Research – Jeremy Deller


Jeremy Deller is a Turner prize winning British artist who deals mostly with British cultural and political issues such as the 1984 Miner’s Strike and the Battle of the Somme.

Looking at Deller’s work, you can see he has an affliction for the complexities and intricacies of modern British culture. In his book ‘Folk Archive’, he travelled to differing parts of England and documented varying cultural events, from the soundsystems of Notting Hill Carnival to Tar Barrel Rolling in Devon. The book highlights the everyday creativity and cultural richness of the British people not always seen in mainstream media channels.

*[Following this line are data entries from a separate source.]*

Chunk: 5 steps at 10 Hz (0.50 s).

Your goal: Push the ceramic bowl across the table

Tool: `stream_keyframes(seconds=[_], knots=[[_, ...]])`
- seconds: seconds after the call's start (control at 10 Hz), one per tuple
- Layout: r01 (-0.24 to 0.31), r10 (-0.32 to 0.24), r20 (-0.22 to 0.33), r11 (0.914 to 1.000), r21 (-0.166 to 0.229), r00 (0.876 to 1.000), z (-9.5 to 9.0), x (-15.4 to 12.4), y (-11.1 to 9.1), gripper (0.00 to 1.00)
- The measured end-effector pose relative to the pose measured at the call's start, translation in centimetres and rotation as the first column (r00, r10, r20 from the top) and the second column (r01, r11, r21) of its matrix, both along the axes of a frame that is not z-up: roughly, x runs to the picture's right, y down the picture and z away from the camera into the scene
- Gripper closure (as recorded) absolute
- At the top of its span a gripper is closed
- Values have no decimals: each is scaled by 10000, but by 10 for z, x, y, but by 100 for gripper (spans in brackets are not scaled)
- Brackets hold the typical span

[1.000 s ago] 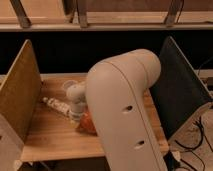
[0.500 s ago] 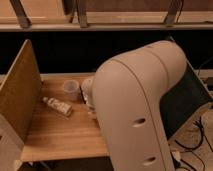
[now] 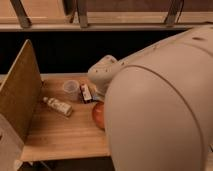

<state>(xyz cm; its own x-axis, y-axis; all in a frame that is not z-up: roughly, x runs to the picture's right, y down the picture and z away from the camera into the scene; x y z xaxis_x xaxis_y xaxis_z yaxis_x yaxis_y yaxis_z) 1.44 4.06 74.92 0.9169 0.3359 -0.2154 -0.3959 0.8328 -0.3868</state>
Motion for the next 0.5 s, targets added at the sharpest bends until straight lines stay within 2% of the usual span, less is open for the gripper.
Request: stream_keyframes(seconds=[0.1,0.2,0.3,0.5], knots=[[-264,272,-545,9995,152,9981,-15,15,-6,100],[-683,720,-1338,9972,316,9884,-35,36,-9,100],[-1304,1372,-2060,9904,465,9689,-55,54,-7,100],[-2628,2656,-2960,9636,499,9175,-87,73,13,100]])
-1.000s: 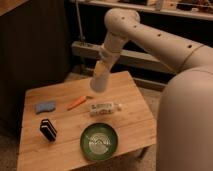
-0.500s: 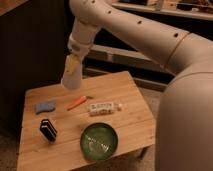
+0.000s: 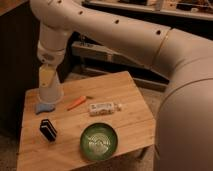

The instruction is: Place the ceramic cup over the eraser

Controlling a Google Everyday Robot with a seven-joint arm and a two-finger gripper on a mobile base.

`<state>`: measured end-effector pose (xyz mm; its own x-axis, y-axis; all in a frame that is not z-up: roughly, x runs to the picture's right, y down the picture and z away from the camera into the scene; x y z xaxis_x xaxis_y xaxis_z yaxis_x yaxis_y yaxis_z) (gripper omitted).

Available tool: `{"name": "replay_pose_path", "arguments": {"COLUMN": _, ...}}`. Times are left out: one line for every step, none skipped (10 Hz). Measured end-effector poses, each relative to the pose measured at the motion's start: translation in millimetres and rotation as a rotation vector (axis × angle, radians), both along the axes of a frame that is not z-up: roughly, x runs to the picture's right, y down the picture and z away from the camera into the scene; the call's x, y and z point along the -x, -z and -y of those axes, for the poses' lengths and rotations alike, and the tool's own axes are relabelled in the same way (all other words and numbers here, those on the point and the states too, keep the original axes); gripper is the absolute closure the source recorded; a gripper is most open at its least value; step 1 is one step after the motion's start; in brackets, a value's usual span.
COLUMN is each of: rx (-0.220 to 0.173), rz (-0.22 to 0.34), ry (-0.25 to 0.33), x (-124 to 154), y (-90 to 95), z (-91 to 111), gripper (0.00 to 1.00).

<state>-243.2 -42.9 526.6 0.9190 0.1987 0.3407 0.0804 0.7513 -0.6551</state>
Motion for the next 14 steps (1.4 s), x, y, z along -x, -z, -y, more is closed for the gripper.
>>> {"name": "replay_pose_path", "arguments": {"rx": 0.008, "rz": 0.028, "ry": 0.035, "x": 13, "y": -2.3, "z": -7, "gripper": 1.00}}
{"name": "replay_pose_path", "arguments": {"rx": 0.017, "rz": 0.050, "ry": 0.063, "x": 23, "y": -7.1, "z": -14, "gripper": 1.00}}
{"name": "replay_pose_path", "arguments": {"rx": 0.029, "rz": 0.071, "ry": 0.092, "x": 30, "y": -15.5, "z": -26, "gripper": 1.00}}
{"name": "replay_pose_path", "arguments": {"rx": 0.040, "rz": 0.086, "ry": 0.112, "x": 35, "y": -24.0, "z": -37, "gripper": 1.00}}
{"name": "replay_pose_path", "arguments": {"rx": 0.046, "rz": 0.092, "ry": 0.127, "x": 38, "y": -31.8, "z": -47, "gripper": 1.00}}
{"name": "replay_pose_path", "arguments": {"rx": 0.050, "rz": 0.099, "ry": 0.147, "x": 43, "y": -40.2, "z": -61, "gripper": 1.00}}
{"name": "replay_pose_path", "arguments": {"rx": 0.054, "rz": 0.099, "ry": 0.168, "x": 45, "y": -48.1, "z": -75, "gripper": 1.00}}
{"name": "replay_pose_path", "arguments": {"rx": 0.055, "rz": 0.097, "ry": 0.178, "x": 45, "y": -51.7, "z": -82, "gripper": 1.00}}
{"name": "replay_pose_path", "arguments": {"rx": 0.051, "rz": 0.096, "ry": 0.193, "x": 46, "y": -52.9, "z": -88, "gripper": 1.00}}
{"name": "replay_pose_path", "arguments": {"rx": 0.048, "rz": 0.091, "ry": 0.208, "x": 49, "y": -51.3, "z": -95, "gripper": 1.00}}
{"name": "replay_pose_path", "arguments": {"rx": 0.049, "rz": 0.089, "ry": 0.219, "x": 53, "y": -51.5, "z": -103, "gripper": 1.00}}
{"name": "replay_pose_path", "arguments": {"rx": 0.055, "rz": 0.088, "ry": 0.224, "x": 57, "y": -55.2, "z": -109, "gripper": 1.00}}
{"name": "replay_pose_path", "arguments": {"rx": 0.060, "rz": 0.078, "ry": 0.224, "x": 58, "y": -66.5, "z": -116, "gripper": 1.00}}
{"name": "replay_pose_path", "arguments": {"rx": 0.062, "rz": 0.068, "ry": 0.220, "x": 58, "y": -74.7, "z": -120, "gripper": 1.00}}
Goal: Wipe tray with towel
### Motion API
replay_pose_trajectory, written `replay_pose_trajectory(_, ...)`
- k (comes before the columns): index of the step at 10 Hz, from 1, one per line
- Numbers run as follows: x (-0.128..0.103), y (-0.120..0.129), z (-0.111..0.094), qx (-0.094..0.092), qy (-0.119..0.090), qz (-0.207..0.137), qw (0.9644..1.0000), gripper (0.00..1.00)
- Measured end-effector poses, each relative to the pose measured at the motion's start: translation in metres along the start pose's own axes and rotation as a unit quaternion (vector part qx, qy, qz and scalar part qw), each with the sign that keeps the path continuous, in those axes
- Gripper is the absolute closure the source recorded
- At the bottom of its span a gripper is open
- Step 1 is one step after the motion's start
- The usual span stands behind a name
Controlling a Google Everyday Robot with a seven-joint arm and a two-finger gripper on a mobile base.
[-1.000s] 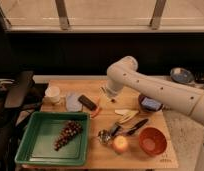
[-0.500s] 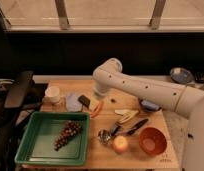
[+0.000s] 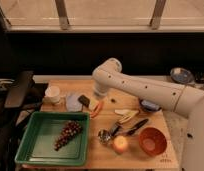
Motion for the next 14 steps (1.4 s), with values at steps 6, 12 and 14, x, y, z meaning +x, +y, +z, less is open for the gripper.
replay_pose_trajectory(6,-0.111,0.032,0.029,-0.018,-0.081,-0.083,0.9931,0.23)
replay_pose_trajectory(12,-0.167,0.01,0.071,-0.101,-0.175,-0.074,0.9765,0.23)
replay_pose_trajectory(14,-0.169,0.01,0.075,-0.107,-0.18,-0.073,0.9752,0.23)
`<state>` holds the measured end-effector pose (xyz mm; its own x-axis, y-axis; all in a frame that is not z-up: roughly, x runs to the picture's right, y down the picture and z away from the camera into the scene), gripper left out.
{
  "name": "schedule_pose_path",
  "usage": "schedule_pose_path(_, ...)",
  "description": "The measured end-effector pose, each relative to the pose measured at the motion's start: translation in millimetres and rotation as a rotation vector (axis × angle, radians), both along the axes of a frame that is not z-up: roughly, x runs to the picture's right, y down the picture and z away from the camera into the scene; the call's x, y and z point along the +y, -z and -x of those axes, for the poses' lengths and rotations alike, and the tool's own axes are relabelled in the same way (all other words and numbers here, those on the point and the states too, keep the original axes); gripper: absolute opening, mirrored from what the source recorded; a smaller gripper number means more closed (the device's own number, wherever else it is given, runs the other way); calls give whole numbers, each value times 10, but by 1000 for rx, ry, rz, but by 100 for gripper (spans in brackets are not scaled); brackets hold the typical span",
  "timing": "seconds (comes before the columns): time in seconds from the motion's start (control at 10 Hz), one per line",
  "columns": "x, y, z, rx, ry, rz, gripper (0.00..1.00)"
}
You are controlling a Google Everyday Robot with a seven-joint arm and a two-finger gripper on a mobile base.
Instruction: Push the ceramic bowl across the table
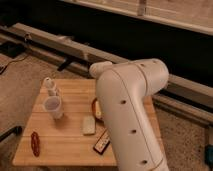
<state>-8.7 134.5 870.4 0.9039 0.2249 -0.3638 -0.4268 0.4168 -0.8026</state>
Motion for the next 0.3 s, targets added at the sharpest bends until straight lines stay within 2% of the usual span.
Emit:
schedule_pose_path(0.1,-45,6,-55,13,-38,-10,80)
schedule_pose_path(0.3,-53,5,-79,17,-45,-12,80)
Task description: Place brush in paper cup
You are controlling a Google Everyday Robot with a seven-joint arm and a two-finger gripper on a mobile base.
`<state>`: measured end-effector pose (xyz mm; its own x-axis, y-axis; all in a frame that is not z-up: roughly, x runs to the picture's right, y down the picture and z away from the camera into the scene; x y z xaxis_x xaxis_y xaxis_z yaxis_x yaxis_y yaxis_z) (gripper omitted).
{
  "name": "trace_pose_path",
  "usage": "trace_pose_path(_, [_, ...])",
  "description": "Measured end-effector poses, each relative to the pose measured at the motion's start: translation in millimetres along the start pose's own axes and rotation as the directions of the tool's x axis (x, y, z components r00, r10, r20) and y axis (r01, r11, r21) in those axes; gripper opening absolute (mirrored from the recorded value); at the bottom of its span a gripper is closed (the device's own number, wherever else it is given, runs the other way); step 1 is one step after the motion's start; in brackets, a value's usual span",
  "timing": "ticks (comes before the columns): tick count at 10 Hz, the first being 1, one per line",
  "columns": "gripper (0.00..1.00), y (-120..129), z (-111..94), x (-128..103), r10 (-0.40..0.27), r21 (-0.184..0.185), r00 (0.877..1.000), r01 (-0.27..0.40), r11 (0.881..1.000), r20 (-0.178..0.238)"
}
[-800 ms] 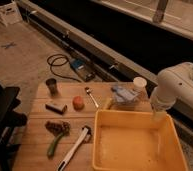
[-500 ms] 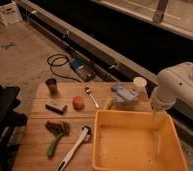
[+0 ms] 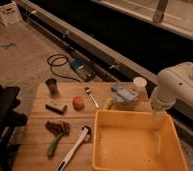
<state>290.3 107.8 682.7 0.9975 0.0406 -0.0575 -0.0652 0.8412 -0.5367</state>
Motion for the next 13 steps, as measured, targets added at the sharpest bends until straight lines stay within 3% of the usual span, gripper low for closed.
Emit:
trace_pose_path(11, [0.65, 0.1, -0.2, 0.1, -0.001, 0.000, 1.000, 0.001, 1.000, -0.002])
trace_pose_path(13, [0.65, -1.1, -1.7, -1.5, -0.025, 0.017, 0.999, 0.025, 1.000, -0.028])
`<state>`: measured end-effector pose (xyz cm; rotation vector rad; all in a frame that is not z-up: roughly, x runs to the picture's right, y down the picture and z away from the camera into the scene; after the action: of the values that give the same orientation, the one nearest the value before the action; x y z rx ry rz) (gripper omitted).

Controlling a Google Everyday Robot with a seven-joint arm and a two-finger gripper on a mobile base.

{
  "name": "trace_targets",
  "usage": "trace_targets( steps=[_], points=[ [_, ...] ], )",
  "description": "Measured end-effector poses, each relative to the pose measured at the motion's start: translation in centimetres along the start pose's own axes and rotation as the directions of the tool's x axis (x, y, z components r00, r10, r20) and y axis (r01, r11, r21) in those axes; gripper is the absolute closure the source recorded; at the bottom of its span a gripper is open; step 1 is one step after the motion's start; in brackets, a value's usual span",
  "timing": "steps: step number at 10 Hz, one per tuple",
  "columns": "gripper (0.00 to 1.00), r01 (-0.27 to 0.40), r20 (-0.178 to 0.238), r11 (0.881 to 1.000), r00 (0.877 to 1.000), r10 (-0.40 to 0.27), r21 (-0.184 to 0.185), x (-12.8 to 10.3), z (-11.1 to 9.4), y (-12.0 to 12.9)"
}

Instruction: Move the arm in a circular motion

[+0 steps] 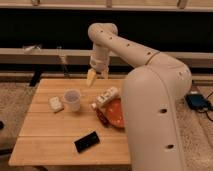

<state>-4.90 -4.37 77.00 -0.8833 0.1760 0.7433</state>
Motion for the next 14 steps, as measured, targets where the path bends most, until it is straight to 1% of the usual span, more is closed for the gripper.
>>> trace_targets(
  steps=[1,3,4,6,8,9,10,12,13,14],
  points=[
    [0.2,0.019,0.003,1.0,1.0,-0.019,0.005,-0.6,-0.1,0.3],
    [0.2,0.082,0.01,0.996,0.997,-0.083,0.017,-2.6,-0.3,1.7],
    [0.2,0.119,0.013,0.993,0.993,-0.119,0.023,-3.6,-0.5,2.6],
    [0.2,0.176,0.013,0.984,0.984,-0.176,0.032,-4.8,-0.9,4.2],
    [0.2,0.25,0.01,0.967,0.968,-0.251,0.041,-6.3,-1.3,7.1],
    [0.2,0.276,0.008,0.96,0.961,-0.277,0.043,-6.7,-1.5,8.1],
    [0.2,0.308,0.011,0.95,0.951,-0.309,0.048,-7.1,-1.7,9.4],
    [0.2,0.351,0.016,0.935,0.936,-0.353,0.054,-7.4,-1.9,11.2],
    [0.2,0.394,0.021,0.917,0.918,-0.395,0.06,-7.7,-2.2,12.9],
    [0.2,0.453,0.026,0.89,0.89,-0.455,0.063,-7.7,-2.2,16.1]
  ],
)
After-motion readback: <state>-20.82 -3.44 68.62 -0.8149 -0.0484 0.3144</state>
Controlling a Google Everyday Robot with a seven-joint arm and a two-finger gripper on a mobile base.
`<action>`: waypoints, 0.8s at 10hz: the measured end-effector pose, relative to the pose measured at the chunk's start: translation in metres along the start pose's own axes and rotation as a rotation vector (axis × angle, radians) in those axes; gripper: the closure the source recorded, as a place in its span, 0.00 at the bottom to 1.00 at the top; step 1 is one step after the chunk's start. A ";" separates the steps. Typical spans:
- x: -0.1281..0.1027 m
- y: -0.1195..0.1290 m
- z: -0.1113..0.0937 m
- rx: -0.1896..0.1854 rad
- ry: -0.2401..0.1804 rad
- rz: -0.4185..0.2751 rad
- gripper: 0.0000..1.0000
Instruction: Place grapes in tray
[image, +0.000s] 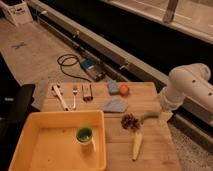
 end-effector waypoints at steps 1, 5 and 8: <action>-0.011 -0.009 0.009 0.013 -0.009 0.005 0.23; -0.041 -0.027 0.055 0.020 -0.035 0.063 0.23; -0.041 -0.027 0.055 0.021 -0.037 0.068 0.23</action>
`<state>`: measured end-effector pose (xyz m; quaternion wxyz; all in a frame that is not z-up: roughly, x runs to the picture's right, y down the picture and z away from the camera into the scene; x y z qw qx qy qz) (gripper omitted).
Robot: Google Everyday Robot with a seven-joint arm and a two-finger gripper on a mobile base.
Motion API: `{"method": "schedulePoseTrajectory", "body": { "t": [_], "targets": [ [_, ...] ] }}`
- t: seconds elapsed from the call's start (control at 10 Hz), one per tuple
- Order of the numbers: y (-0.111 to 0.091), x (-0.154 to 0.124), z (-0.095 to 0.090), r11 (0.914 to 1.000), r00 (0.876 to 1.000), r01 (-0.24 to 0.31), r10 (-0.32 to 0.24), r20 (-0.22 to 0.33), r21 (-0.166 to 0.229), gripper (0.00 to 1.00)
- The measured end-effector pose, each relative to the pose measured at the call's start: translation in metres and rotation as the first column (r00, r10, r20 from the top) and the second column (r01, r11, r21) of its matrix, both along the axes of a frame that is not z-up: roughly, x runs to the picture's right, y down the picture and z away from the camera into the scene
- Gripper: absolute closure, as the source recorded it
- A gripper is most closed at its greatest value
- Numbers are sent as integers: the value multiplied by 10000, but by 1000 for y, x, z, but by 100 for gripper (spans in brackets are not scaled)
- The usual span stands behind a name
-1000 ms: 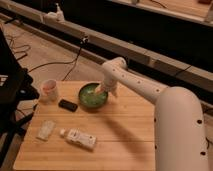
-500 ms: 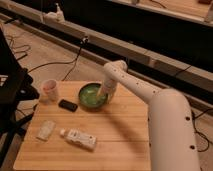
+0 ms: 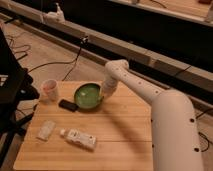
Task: Drag the ceramic bowl in a circle
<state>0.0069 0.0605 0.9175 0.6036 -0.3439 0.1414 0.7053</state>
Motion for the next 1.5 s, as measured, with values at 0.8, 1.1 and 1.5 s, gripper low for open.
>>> {"method": "schedulePoseTrajectory", "body": {
  "t": [0.8,1.1,1.5],
  "targets": [
    [58,75,-74,9935,9903,1027,-1067,-892,-485,100],
    [30,111,-65,9947,9720,942,-1008,-2123,-408,100],
    [-7,75,-33,9937,9713,1103,-1120,-2099,-199,100]
  ]
}}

A noted ability of Deller’s is his skill to blend into each chosen environment and provide the viewer an intimate vision without it seeming exploitative or too much as an outsider looking in.





The work of Deller’s that relates mostly to our project is one of his more recent experiments. On the centenary of the Battle of Somme, The 1st of July 2016, Jeremy Deller hired non-professional performers ‘including social workers, farmers, security guards, farmers, shop assistants, students, labourers, flight attendants and schoolboys’ (The Guardian, 2016) to silently perform as soldiers from the Battle, in multiple scenes across the UK, such as travelling on the tube, marching through Manchester Piccadilly and gathering on the steps of the Gallery of Modern Art in Glasgow. The extraordinary scenes created a stark juxtaposition between contemporary Britain and the turmoil of WW1.